● REQUIRED WORK
Present each line of the entries below that holds the word "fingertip".

● RECORDS FOR THIS EXERCISE
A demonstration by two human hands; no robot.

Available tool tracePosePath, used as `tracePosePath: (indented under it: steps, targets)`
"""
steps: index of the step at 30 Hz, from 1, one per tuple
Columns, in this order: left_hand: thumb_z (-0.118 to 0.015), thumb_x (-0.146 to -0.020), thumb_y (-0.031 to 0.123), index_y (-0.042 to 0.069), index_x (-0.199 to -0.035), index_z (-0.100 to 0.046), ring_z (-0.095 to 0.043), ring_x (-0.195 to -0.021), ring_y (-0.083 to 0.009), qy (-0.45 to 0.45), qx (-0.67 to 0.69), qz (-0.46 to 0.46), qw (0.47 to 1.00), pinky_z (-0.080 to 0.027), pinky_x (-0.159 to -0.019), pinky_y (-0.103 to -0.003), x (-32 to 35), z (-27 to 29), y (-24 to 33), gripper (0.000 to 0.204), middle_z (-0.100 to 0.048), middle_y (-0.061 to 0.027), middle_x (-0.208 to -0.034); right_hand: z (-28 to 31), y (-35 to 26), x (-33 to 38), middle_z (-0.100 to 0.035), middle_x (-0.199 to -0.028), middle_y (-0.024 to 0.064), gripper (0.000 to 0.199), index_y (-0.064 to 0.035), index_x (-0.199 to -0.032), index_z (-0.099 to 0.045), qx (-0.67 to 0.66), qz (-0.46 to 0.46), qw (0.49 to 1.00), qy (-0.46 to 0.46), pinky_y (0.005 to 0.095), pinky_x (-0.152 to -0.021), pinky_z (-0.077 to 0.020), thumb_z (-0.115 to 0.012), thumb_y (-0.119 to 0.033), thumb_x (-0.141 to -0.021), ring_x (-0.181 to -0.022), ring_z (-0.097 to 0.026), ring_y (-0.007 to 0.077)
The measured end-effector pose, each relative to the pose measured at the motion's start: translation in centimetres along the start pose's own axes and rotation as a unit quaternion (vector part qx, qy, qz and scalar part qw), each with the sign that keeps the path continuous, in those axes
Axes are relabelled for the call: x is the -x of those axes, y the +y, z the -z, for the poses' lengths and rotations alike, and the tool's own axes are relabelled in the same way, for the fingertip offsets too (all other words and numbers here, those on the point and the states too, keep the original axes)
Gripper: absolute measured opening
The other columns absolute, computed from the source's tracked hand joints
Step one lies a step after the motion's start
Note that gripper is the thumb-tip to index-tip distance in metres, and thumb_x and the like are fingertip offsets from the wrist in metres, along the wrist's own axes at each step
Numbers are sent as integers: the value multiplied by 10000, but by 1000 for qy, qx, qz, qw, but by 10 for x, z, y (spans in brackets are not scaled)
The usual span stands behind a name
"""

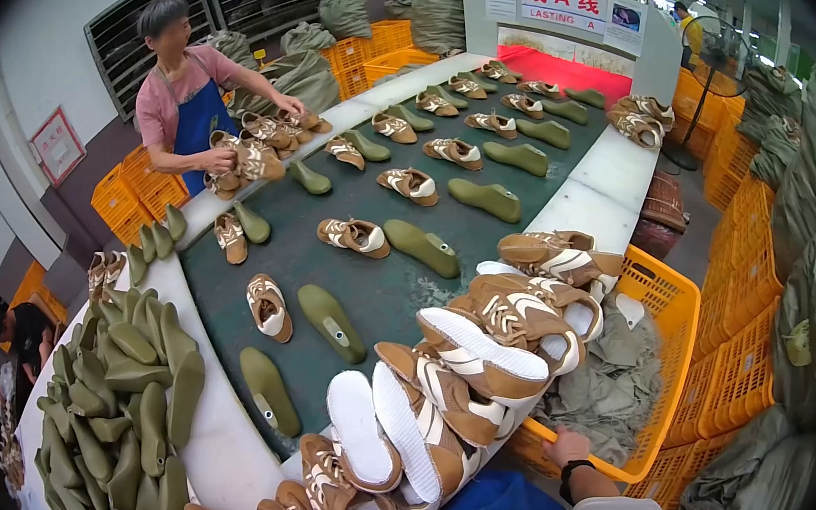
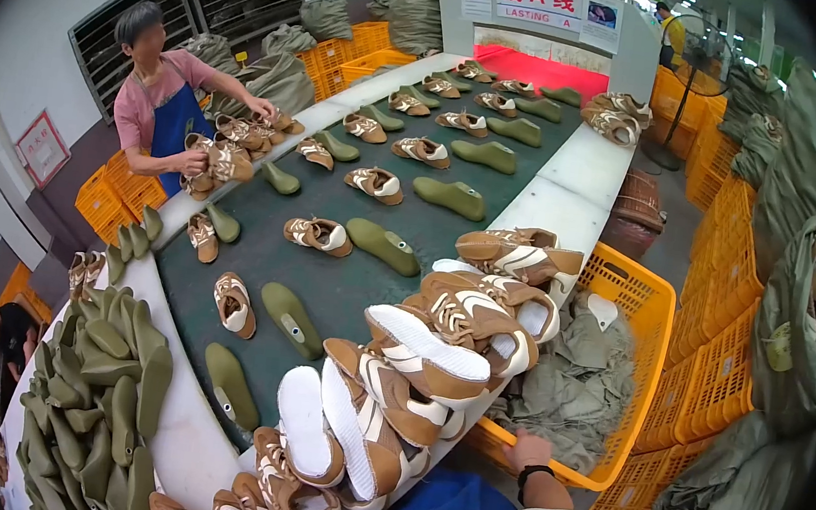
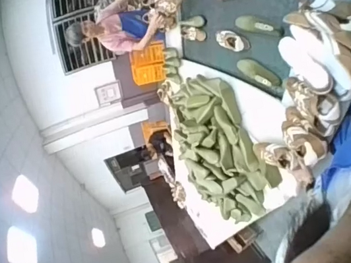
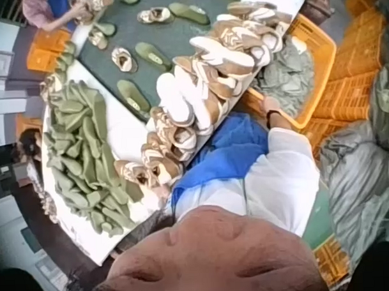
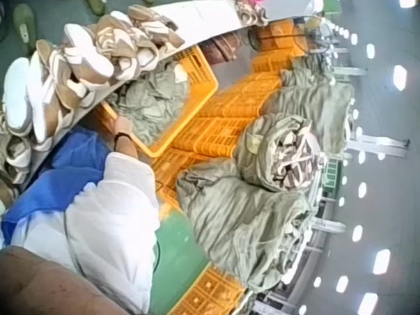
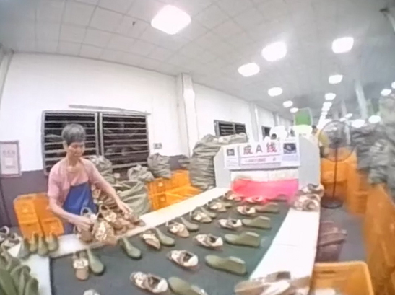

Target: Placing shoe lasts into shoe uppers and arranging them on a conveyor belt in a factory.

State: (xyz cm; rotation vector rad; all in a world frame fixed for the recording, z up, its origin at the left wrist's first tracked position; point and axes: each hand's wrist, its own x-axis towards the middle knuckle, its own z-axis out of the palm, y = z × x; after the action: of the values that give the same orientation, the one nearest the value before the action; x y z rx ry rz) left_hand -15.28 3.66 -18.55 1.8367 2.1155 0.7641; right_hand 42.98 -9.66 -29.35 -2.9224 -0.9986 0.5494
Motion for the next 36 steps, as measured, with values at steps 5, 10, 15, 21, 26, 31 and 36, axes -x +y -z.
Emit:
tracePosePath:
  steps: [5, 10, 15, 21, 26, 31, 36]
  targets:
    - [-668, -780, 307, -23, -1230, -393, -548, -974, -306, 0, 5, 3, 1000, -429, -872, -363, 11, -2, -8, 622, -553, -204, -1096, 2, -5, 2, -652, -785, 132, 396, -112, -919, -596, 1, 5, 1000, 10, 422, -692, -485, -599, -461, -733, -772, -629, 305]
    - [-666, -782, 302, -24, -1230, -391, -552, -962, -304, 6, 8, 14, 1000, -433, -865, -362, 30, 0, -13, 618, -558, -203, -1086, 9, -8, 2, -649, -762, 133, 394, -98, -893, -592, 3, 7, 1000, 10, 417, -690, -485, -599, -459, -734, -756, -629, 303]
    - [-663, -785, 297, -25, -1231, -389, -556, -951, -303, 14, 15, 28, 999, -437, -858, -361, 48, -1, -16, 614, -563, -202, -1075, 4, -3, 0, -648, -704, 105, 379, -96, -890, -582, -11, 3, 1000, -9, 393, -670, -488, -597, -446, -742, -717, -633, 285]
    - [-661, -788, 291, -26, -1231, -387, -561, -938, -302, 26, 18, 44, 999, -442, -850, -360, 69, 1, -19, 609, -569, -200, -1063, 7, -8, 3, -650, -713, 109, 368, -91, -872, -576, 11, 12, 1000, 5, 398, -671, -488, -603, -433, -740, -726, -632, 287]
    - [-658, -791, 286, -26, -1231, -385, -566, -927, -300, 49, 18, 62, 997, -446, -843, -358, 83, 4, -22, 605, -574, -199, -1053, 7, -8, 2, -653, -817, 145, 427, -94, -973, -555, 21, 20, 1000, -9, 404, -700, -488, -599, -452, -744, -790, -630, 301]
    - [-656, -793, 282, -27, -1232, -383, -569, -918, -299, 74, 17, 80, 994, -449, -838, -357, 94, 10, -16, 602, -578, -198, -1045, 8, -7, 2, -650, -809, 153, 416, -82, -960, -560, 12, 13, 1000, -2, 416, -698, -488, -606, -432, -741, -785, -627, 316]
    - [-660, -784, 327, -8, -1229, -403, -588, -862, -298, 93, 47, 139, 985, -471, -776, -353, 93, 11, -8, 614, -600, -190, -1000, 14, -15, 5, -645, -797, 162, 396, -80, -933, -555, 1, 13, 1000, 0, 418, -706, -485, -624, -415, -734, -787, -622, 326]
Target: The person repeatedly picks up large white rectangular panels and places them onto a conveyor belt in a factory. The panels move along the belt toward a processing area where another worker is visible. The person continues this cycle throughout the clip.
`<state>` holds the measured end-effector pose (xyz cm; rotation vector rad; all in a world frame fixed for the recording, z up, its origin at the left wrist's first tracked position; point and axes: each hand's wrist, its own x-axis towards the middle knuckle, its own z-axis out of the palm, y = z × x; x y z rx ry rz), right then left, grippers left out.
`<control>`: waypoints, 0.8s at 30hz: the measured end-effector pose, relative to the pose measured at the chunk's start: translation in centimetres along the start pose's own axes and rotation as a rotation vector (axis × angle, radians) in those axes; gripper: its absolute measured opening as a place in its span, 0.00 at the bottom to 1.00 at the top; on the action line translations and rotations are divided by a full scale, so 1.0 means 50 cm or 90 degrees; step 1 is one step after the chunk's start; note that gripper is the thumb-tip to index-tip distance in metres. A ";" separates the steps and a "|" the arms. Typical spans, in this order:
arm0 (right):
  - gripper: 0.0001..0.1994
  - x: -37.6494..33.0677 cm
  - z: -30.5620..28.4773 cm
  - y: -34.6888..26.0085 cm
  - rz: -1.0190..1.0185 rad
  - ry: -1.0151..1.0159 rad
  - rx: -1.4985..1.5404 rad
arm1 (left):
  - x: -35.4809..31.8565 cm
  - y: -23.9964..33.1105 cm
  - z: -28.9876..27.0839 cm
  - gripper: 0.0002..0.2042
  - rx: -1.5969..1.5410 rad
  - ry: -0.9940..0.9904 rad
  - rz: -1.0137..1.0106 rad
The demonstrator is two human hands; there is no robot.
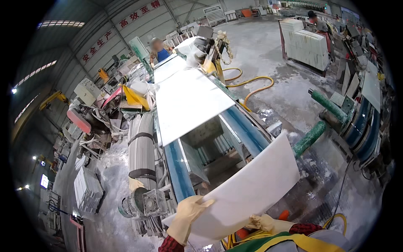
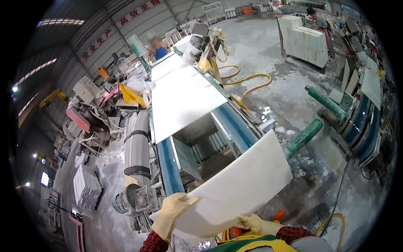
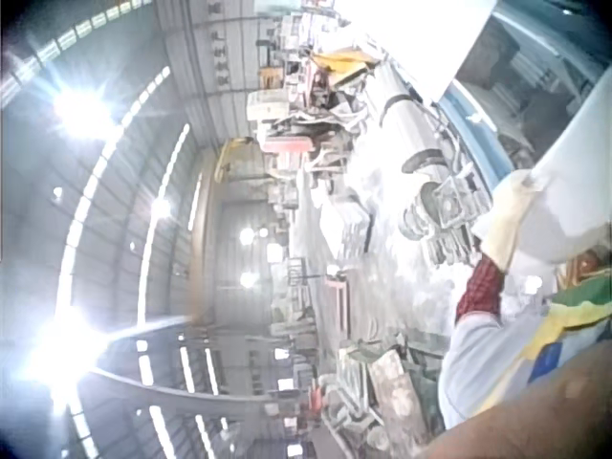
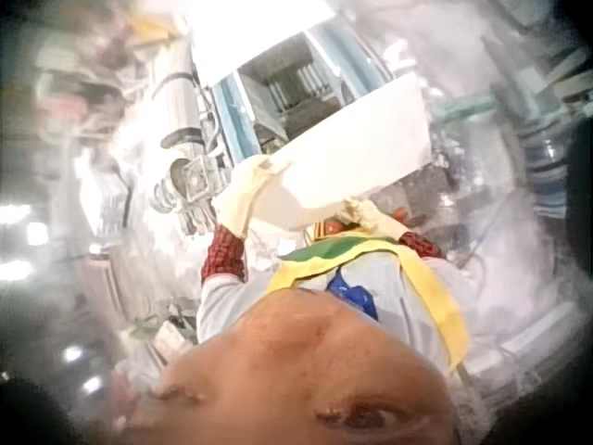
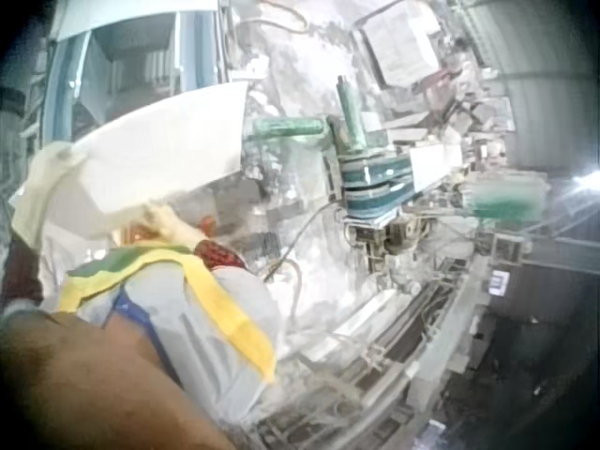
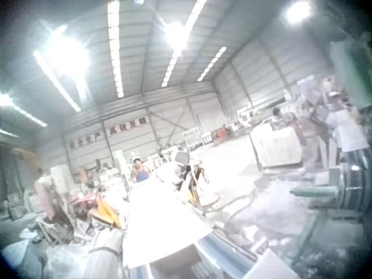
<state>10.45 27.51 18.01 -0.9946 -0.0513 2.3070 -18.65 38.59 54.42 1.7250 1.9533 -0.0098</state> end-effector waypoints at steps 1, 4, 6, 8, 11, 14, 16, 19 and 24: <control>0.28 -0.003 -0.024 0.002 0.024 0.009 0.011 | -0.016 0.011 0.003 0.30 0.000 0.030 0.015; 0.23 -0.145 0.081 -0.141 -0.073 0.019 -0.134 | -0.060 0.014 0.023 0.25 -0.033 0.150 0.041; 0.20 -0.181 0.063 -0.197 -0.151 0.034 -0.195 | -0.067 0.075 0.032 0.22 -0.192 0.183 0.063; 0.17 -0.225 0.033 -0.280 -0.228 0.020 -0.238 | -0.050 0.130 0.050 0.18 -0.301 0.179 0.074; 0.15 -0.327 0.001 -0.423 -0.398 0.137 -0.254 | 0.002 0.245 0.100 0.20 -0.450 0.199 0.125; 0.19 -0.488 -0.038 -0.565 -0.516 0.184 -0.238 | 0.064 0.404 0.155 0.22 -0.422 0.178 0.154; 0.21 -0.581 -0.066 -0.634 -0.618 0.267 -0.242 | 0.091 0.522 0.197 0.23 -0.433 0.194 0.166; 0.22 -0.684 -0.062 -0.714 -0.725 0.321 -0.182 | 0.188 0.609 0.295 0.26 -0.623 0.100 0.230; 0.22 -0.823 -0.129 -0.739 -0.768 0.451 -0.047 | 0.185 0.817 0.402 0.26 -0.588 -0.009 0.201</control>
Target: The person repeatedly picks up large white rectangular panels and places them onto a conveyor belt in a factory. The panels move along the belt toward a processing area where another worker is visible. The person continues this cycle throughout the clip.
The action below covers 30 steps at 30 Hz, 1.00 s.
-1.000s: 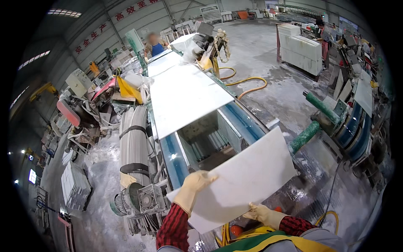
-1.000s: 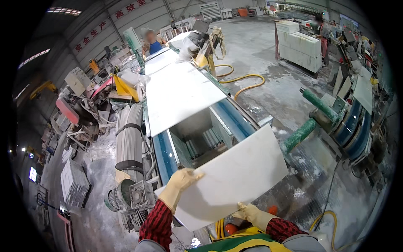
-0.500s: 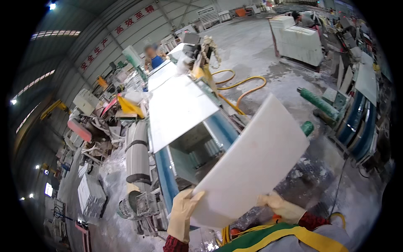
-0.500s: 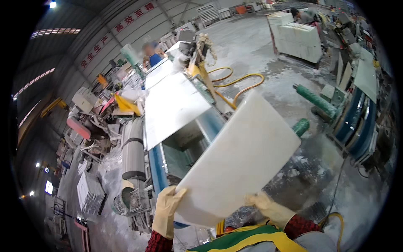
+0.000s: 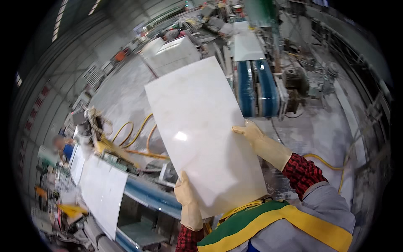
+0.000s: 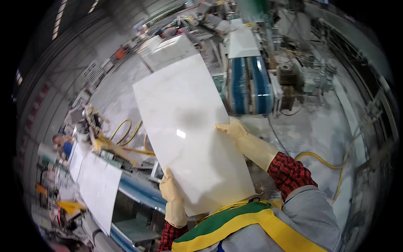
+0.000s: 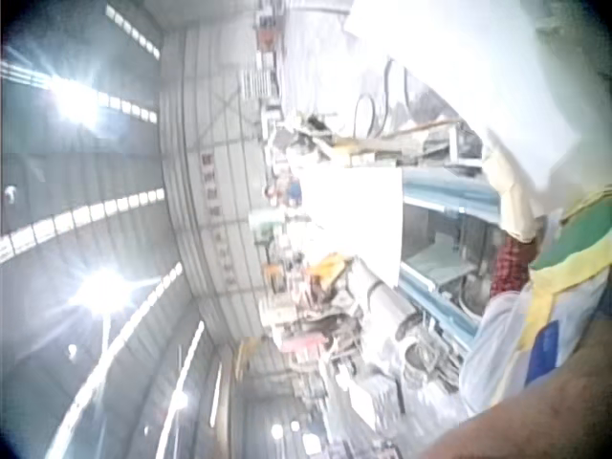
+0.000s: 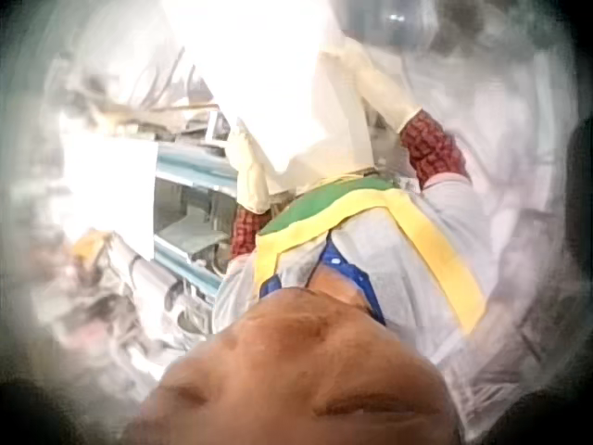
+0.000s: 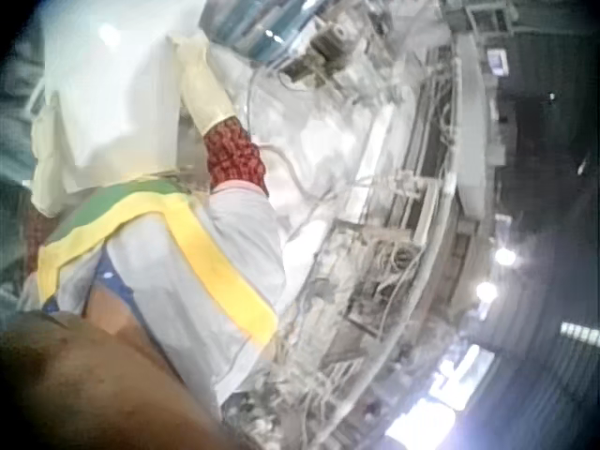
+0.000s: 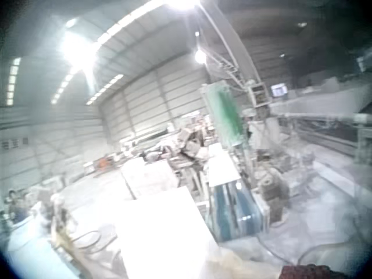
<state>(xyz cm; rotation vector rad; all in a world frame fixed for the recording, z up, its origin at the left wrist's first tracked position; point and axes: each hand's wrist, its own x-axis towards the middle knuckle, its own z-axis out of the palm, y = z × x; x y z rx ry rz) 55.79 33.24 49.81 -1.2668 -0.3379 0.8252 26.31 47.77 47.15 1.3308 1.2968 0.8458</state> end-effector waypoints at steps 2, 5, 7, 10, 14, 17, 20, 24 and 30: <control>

● REPLY
Axes are relabelled for the call: x is the -x of those axes, y the +y, z the -z, for the poses' lengths and rotations alike, and the tool's own axes are relabelled in the same way, for the fingertip offsets too (all other words and numbers here, those on the point and the states too, keep the original axes)
Note that gripper is the thumb-tip to index-tip distance in metres, and thumb_x and the like are fingertip offsets from the wrist in metres, along the wrist's own axes at each step

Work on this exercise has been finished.